Because significant limitations on the right of citizens to utilize and freely contract with reference to their property appears to be an inherent part of most rent control laws, they have been subject to examination under both federal and state constitutional provisions which prohibit laws which impair the obligation of contracts, deprive persons of their life, liberty or property without due process of law or take private property for public use without just compensation. Article I, sec. 10, Fifth and Fourteenth Amendments, U.S. Const.; Art. I, secs. 1, 12 and 13, Wis. Const.

In this regard, it is apparent from the case law that the initial and probably the only acceptable justification for broad rent control legislation has been a bona fide emergency. Assuming the existence of such a declared emergency, it has been held that Congress could meet it by a rent control statute which extended the right of a tenant to occupy rented property used as his residence beyond the expiration of his term, at his option, subject to regulation by a commission appointed by the act, so long as he paid the rent and performed the conditions as fixed by his lease, or as modified by the commission. Block v. Hirsh (1921), 256 U.S. 135, 41 S.Ct. 458, 65 L.Ed. 865, 16 A.L.R. 165. See also City of Miami Beach, supra, at p. 804, and 50 Am.Jur. 2d, Landlord and Tenant, § 1248, et seq.

On the other hand, such declaration must be supported by fact. In Warren v. Philadelphia (1956), 387 Pa. 362, 127 A.2d 703, for instance, the municipal ordinance providing for an extension of post-war rent controls had been reenacted pursuant to a legislative finding by the governing body that an emergency housing shortage still existed in that city; however, evidence adduced in court showed that the overall vacancy rate had increased nearly threefold over prior months to what was considered a normal level for that municipality. The court, therefore concluded, that the evidence clearly established that no emergency housing shortage existed in Philadelphia which could justify the rent control ordinance before it. See also Kress, Dunlap and Lane Ltd. v. Downing, 193 F. Supp. 874 (D.C.V.I. 1961).

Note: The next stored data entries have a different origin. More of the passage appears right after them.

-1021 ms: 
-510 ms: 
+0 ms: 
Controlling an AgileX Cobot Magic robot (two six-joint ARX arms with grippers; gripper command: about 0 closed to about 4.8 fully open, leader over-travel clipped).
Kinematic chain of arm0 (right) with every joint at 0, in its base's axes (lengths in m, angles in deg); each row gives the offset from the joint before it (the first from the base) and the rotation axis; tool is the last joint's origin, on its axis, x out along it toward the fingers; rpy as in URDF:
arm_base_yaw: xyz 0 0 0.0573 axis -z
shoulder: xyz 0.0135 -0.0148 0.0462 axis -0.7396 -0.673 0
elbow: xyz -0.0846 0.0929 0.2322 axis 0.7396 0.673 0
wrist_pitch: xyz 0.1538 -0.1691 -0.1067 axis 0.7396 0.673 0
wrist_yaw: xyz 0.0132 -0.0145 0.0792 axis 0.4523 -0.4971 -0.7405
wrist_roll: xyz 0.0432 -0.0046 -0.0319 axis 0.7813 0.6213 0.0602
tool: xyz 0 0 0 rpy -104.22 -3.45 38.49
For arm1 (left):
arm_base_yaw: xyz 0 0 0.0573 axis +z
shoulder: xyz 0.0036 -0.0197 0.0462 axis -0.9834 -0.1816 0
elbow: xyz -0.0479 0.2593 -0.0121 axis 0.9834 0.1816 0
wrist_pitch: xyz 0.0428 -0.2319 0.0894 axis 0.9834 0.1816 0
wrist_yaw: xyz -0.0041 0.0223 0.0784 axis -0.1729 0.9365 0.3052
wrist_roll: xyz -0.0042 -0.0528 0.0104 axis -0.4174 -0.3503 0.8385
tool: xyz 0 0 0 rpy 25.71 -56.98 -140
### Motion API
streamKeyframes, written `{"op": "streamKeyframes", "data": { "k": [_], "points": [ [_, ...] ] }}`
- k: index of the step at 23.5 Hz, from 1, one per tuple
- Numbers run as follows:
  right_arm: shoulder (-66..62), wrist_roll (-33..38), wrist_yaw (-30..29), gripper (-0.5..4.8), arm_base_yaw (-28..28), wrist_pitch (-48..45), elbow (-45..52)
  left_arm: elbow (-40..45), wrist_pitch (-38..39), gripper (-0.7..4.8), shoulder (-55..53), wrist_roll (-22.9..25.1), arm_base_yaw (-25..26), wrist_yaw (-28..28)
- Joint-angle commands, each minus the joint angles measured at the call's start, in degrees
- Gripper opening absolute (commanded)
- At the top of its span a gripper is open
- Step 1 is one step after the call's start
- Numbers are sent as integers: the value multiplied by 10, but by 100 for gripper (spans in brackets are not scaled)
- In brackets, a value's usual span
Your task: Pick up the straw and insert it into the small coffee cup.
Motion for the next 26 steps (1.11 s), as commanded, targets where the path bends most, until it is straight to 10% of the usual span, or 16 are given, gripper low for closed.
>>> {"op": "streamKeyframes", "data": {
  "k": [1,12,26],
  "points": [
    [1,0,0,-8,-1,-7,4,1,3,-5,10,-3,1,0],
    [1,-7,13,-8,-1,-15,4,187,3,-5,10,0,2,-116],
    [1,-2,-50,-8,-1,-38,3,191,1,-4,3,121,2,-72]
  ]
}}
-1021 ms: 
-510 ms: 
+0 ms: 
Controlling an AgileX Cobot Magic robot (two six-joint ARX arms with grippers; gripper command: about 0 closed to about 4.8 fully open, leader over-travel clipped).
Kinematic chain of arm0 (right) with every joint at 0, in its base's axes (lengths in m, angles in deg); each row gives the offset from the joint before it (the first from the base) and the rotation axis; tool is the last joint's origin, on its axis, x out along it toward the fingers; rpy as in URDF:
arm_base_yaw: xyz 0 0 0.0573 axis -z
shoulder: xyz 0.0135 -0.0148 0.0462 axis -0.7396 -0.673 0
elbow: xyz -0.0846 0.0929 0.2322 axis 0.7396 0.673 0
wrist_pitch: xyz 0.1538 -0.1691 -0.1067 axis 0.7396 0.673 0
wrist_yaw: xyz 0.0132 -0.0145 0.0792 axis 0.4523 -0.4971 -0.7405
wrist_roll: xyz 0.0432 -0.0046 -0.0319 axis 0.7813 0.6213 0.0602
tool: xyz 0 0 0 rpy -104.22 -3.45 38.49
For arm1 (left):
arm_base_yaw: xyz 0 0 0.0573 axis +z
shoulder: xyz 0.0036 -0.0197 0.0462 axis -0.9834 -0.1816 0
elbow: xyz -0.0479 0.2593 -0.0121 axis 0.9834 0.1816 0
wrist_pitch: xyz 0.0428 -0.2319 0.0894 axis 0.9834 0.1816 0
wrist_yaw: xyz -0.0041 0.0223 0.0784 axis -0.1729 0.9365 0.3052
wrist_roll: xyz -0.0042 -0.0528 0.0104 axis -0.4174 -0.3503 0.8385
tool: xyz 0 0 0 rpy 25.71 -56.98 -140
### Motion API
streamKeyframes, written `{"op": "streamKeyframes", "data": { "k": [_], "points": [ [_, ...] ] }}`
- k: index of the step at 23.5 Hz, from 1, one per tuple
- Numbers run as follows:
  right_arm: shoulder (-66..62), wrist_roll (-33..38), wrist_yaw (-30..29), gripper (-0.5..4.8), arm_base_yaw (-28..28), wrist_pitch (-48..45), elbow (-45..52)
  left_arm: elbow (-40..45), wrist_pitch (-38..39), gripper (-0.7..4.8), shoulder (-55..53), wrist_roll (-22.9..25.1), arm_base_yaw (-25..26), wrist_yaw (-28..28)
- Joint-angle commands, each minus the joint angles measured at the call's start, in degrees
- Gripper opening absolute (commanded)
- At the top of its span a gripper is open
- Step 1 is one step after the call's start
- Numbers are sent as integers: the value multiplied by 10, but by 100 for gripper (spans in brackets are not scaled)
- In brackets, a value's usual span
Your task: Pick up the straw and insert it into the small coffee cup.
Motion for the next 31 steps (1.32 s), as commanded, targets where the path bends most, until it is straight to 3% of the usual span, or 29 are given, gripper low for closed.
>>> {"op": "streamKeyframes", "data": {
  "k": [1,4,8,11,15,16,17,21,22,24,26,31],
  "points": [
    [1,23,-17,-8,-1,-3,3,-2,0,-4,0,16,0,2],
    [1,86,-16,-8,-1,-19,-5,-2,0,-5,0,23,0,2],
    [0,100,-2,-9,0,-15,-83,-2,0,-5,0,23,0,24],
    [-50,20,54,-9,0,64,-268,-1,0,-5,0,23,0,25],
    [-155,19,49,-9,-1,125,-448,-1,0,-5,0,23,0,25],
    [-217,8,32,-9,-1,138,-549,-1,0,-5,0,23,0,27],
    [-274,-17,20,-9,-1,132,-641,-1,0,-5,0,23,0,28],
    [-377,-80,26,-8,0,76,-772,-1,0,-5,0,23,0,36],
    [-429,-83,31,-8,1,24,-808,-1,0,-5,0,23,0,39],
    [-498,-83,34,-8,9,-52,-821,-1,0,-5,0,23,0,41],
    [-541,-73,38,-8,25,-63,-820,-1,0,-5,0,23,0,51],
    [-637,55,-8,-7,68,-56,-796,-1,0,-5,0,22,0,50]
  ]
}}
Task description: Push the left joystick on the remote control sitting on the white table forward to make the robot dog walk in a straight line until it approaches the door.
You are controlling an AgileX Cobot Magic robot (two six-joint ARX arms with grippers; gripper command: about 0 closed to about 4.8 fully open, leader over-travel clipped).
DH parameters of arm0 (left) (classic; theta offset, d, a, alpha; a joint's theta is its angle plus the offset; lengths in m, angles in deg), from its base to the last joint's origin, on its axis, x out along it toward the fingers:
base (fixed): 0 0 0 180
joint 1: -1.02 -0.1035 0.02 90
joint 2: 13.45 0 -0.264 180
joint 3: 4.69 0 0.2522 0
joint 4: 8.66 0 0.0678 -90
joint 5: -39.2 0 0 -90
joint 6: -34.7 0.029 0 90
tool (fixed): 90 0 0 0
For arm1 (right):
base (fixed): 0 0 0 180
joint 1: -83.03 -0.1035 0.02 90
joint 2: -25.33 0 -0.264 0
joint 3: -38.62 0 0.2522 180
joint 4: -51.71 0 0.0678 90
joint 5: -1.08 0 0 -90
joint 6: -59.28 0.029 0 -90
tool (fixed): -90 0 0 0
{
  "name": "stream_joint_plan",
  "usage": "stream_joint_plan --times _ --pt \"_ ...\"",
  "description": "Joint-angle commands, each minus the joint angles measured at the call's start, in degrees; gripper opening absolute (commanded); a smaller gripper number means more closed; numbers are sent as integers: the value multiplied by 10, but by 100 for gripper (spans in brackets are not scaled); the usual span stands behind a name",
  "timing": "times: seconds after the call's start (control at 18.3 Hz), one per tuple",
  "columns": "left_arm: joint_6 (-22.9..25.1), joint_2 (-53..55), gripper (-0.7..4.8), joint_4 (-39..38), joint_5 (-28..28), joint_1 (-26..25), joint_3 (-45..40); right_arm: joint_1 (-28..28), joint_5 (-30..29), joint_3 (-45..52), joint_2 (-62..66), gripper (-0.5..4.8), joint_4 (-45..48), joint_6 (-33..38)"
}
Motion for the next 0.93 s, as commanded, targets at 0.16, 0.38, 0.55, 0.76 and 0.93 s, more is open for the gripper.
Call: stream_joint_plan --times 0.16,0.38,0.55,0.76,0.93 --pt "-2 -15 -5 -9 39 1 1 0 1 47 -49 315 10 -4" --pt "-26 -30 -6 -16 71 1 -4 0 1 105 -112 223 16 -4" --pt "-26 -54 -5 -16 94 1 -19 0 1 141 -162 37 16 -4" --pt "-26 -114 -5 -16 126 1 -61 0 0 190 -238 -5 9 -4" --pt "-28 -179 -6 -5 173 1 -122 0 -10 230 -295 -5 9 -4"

Whether an express finding is necessary to sustain the validity of rent control laws enacted in Wisconsin is a question that can only be answered satisfactorily by the Wisconsin courts. However, it should be sufficient for the present for me to point out that all previous rent control statutes enacted in Wisconsin were predicated on the declaration of the existence of an emergency shortage of housing accommodations. I further note that the court in Central Sav. Bank v. Logan (1945), 184 Misc. 203, 54 NYS 2d 31, clearly states that "the legislature may interfere with contractual arrangements between landlord and tenant only because of the declaration of emergency, . . ." As an ancillary condition to the requirement that there be an emergency, such legislation must be temporary in nature. As stated in Block, supra, at 256 U.S. 157:

". . . The regulation is put and justified only as a temporary measure. [citations] A limit in time, to tide over a passing trouble, well may justify a law that could not be upheld as a permanent change."

I note that it has also been stated as a general proposition that municipal rent control enactments have been sustained as a temporary expedient only to meet housing emergencies. 6 McQuillin, Municipal Corporations (3rd ed.), § 24.19, 7 McQuillin, Municipal Corporations (3rd ed.), § 24.563d.

The legislation here considered does not contain any declaration of emergency. It does not purport to be temporary in nature. Nor does it suggest that any such finding or determination must be made by a city creating a rent control commission under its provisions. In my opinion, the absence of some declaration and characterization of the nature of the emergency which is thought to justify such legislation, together with the absence of such time limitation, would leave the courts without sufficient basis to sustain such an enactment as a constitutional exercise of the police power.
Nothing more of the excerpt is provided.